La naturaleza fundamentalmente compartida de la inteligencia ecológica entra en sinergia con la inteligencia social, permitiendo la coordinación armónica de nuestros esfuerzos. La capacidad de trabajar juntos de forma eficaz que evidencia un equipo estrella combina habilidades como la empatía y la capacidad de asumir la perspectiva de los demás, la sinceridad y la cooperación para establecer vínculos interpersonales que aumentan el valor de la información. La colaboración y el intercambio de información resultan vitales para acumular las comprensiones y elaborar las bases de datos ecológicos necesarias para actuar en aras del bien común.
El modo en que se mueven los enjambres de insectos sugiere otro sentido en el que puede distribuirse la inteligencia ecológica. Y es que, aunque ninguna de las hormigas individuales que componen una colonia comprende la imagen global ni dirige a las demás (la reina sólo se encarga de poner los huevos), todas ellas se atienen a reglas muy sencillas que apuntan, de modos muy distintos, a la consecución del objetivo común de la autoorganización. Así es como la inteligencia del enjambre utiliza a muchos actores que se atienen a principios muy sencillos para permitir el logro de objetivos mayores sin que, para alcanzar el objetivo grupal, sea necesario que uno de los actores individuales asuma el papel de director y dirija el esfuerzo grupal.

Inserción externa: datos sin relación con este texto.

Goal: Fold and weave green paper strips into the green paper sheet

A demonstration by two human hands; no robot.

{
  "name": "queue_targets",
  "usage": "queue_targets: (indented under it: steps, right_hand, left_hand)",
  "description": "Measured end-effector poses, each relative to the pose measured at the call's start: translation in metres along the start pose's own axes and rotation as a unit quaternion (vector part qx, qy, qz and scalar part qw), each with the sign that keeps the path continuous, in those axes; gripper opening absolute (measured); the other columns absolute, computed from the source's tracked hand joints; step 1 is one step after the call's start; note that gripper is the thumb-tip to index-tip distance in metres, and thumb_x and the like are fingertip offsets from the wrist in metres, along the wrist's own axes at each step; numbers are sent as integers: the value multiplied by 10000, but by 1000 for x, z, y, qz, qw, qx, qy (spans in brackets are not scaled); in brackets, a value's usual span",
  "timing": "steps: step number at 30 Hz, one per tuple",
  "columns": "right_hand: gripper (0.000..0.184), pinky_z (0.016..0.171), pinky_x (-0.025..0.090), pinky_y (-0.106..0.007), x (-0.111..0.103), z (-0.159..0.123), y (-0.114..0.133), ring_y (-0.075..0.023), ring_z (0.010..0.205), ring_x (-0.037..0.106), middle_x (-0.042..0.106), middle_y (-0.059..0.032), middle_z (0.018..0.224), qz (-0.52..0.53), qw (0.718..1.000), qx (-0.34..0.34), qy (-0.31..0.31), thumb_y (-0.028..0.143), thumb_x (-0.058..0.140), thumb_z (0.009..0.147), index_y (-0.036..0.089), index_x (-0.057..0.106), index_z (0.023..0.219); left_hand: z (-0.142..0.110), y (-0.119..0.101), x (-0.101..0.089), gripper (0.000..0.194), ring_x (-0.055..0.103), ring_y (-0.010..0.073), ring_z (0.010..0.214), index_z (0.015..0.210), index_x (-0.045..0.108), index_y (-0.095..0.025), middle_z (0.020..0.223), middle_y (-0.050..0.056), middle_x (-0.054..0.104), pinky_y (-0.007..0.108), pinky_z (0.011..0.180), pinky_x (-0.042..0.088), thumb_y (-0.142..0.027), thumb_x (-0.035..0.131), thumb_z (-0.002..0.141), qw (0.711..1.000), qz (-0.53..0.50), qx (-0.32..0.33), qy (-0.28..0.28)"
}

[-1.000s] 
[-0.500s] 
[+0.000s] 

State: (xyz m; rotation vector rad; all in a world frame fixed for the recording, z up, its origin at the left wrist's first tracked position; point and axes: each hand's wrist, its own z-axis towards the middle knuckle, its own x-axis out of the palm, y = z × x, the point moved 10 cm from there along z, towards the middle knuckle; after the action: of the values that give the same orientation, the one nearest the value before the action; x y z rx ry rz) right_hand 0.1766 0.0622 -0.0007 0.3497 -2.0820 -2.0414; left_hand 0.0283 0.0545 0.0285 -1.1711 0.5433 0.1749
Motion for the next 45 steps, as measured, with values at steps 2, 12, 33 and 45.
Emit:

Las reglas a las que se atiene el enjambre podrían, en lo que se refiere a nuestros objetivos ecológicos comunes, resumirse del siguiente modo:
1 Conoce tus impactos.
2 Alienta las mejoras.
3 Comparte lo que aprendas.
La inteligencia de enjambre podría provocar una actualización continua de nuestra inteligencia ecológica. Para ello, bastaría con prestar atención a las consecuencias reales de lo que compramos y de lo que hacemos, tomar la decisión de llevar a cabo los cambios positivos necesarios y difundir nuestro conocimiento para que los demás pudieran también hacer lo mismo. Si cada uno de los miembros que integran el enjambre humano se atuviese a esas tres sencillas reglas, podríamos crear juntos una fuerza que mejorase nuestros sistemas humanos. Nadie, pues, desde esta perspectiva, debe tener un plan magistral ni comprenderlo todo. Lo único que tenemos que hacer es orientarnos hacia una mejora continua del impacto humano sobre la naturaleza.
Los signos de la emergencia de este cambio en la conciencia colectiva son ya visibles a nivel global, desde equipos de ejecutivos que se esfuerzan para que las actividades de su empresa sean más sostenibles hasta activistas que distribuyen bolsas de tela para ir a la compra que reemplacen a las de plástico. En todas partes pueden advertirse ya personas comprometidas con el establecimiento de un tipo de relación con la naturaleza que modifique nuestra tendencia a los logros a corto plazo por una relación a largo plazo más sana. En este sentido, los resultados de las investigaciones más prominentes sobre los innumerables peligros generados por la actividad humana sobre los ecosistemas de nuestro planeta, como los ligados al calentamiento global, no son más que un comienzo. Esos esfuerzos contribuyen a intensificar nuestra sensación de urgencia. Pero las cosas no acaban ahí. Necesitamos recopilar los datos detallados y sofisticados que puedan guiar nuestra acción, lo que requiere de un análisis continuo, de una disciplina decidida y de la búsqueda, en suma, de una inteligencia ecológica.